§ Exercise brief
Each line that contains the word "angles" is to be copied from the records below.

§ Available data
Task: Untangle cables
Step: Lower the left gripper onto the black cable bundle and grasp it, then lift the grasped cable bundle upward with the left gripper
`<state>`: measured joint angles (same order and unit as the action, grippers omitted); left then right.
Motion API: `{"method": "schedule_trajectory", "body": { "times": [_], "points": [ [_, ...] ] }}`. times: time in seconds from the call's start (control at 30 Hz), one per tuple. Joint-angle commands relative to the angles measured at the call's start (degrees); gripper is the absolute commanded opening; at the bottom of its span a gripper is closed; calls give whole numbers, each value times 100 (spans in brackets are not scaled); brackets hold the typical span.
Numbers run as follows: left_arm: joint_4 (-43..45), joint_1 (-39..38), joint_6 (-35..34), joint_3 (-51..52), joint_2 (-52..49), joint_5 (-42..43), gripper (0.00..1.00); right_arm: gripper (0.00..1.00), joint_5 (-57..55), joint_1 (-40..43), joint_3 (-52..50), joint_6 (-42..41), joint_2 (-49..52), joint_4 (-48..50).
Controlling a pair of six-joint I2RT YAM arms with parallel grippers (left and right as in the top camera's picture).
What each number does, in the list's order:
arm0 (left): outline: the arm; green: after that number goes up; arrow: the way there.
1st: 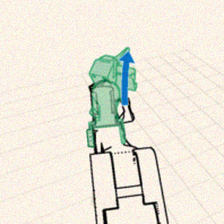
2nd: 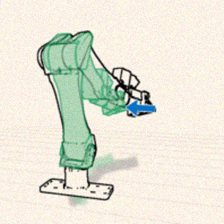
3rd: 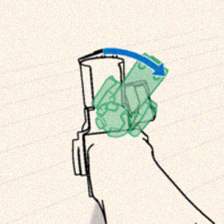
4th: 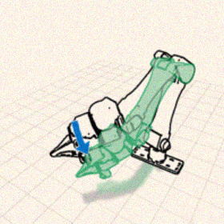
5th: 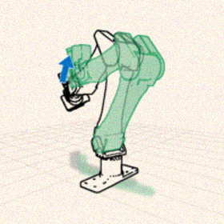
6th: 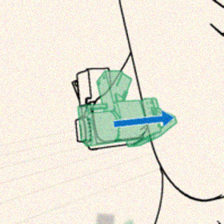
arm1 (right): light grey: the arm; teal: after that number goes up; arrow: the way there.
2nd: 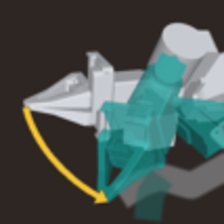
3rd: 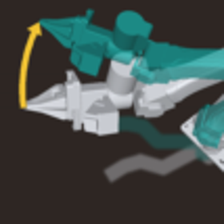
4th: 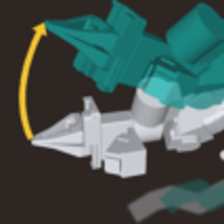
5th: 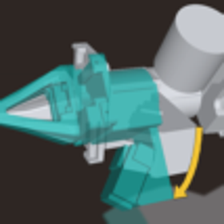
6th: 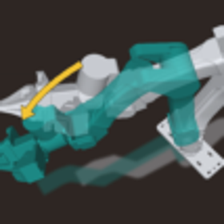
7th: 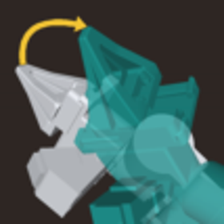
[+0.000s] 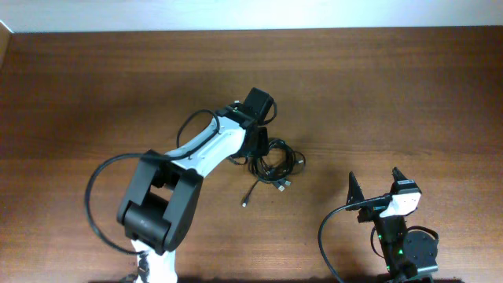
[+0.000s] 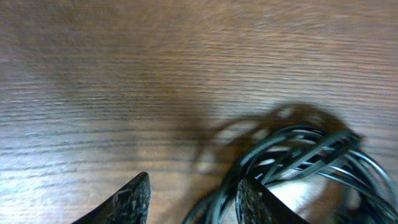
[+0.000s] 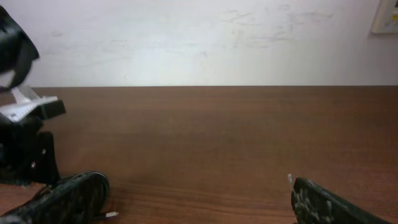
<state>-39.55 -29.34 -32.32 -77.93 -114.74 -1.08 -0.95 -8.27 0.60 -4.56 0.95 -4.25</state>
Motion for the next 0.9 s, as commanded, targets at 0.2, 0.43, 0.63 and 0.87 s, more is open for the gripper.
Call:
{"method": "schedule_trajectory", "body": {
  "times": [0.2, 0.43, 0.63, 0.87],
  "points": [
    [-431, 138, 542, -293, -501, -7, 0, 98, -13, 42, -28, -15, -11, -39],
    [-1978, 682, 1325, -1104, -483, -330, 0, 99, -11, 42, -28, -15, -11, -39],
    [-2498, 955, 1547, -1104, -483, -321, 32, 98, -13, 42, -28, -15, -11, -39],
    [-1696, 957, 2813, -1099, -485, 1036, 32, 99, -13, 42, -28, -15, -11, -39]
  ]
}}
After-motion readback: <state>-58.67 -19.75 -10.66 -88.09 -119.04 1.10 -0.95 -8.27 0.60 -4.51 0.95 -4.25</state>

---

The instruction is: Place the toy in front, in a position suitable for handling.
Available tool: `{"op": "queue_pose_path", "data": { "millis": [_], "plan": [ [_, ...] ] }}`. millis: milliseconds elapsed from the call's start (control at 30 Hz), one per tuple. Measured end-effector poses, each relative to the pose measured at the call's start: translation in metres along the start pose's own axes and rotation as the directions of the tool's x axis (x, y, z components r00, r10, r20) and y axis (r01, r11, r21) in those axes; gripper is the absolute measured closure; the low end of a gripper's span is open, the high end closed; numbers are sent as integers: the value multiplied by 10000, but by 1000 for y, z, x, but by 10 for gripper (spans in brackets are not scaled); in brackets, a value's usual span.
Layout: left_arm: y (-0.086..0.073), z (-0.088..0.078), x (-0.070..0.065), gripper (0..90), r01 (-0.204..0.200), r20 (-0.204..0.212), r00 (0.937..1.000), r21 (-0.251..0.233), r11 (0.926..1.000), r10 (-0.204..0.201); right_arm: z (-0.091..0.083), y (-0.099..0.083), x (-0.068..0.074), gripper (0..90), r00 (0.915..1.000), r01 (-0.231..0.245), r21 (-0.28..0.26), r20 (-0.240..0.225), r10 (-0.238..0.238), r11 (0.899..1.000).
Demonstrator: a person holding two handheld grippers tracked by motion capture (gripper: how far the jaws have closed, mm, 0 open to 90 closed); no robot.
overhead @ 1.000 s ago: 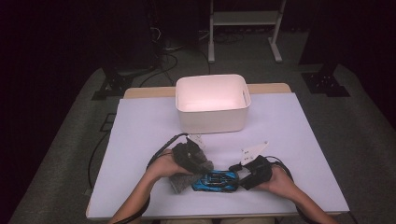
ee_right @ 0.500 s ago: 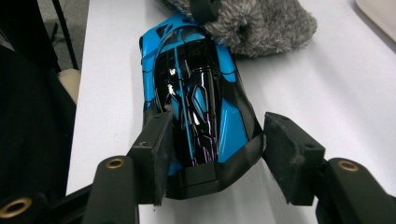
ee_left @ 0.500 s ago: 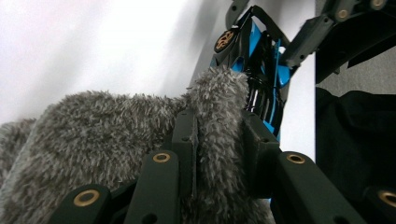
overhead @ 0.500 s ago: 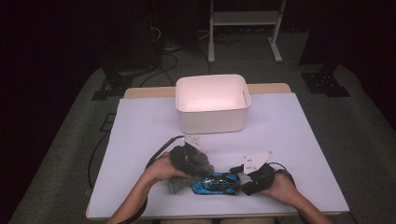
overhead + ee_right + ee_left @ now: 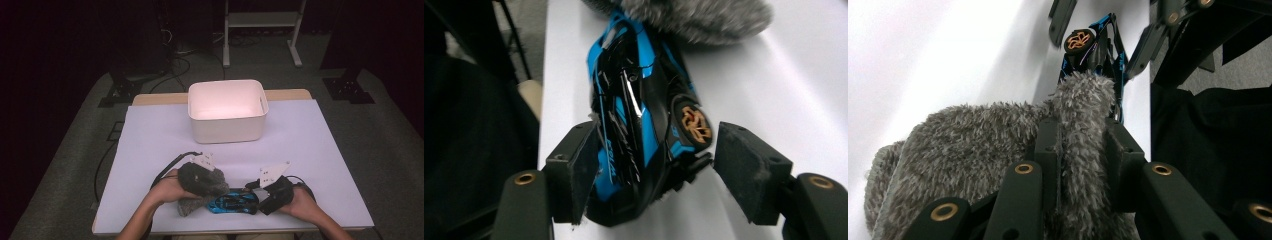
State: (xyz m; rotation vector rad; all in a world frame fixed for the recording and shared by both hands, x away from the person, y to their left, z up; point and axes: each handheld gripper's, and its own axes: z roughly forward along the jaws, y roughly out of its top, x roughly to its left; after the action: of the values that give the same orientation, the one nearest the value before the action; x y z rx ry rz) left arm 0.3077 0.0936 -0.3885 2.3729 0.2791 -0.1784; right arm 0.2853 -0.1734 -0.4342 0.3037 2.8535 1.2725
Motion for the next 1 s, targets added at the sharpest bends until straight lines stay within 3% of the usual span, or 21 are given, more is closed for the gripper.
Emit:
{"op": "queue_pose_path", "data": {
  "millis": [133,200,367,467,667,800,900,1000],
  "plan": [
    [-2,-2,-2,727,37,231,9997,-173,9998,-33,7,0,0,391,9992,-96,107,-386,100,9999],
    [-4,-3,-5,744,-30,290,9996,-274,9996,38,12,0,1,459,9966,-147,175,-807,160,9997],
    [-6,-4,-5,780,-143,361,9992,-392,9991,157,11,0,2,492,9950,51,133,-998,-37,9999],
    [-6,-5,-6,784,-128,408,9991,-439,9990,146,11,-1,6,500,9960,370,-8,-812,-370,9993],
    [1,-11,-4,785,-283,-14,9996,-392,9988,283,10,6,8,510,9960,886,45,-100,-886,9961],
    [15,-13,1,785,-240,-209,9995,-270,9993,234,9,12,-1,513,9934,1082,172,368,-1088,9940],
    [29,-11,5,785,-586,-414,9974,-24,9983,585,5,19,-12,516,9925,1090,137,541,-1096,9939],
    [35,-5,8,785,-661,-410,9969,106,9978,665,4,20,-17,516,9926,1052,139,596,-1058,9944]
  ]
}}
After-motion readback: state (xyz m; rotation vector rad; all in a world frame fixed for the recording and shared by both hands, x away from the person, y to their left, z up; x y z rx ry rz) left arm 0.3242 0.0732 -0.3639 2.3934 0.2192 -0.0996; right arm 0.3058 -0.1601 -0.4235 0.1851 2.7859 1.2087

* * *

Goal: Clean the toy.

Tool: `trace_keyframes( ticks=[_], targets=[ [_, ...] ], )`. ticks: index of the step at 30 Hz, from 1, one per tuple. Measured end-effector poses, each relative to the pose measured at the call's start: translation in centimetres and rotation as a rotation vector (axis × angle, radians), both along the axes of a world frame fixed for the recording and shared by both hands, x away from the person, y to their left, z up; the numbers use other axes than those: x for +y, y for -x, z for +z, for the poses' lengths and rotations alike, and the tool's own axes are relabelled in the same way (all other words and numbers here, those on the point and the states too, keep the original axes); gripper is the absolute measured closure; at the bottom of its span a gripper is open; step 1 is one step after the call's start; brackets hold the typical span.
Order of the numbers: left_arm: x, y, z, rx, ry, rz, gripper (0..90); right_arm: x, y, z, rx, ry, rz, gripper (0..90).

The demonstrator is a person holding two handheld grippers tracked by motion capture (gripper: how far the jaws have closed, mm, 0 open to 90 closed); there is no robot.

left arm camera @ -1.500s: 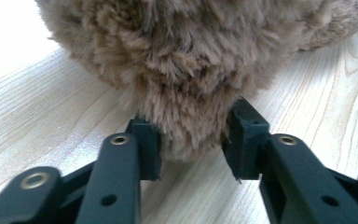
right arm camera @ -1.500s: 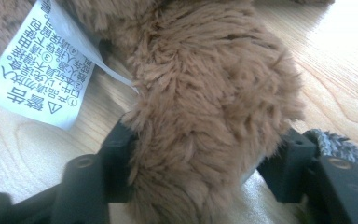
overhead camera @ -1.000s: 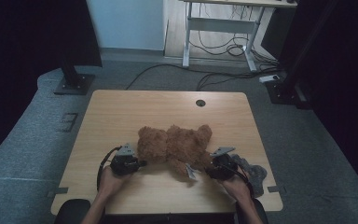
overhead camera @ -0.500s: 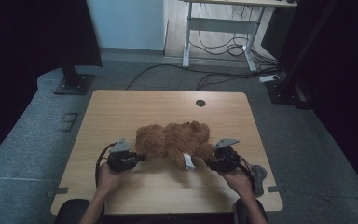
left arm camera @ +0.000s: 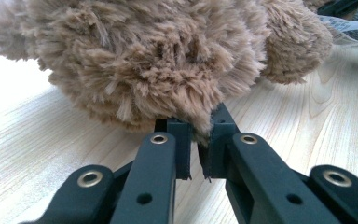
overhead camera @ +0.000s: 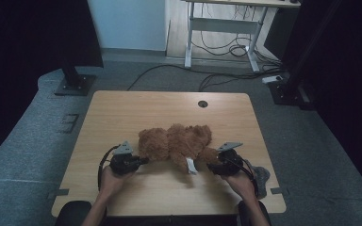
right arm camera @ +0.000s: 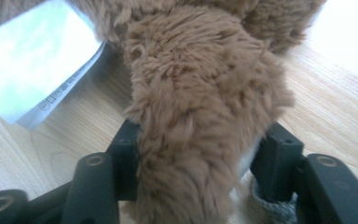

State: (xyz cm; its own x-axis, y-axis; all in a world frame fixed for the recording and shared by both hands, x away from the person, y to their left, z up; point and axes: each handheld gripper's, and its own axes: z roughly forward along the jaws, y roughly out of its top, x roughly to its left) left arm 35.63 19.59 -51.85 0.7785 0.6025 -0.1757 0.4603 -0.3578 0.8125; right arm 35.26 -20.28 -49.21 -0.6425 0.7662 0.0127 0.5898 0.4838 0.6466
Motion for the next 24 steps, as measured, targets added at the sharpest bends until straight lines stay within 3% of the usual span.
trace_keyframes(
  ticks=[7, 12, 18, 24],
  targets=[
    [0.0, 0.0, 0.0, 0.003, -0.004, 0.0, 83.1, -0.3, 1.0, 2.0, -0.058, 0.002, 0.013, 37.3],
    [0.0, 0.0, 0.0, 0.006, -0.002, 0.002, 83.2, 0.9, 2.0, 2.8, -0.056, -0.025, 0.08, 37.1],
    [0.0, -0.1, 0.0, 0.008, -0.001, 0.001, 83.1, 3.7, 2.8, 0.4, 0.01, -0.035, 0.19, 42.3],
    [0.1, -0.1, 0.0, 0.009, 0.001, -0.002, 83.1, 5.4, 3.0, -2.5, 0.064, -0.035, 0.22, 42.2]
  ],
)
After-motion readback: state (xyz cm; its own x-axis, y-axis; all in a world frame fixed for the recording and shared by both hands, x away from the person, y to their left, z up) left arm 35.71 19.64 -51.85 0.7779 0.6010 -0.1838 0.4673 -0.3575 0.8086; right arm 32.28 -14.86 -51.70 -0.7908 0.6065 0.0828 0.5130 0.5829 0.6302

§ Task response
`<state>`: measured joint angles (same order and unit as the action, grippers omitted); left then right.
Motion API: `{"method": "schedule_trajectory", "body": { "times": [_], "points": [ [_, ...] ] }}`. times: time in seconds from the call's start (control at 30 Hz), one per tuple. Joint-angle commands relative to the angles measured at the call's start (degrees); gripper is the absolute commanded opening; at the bottom of its span a gripper is closed; calls give whole numbers, each value times 100 (spans in brackets are not scaled); brackets hold the typical span.

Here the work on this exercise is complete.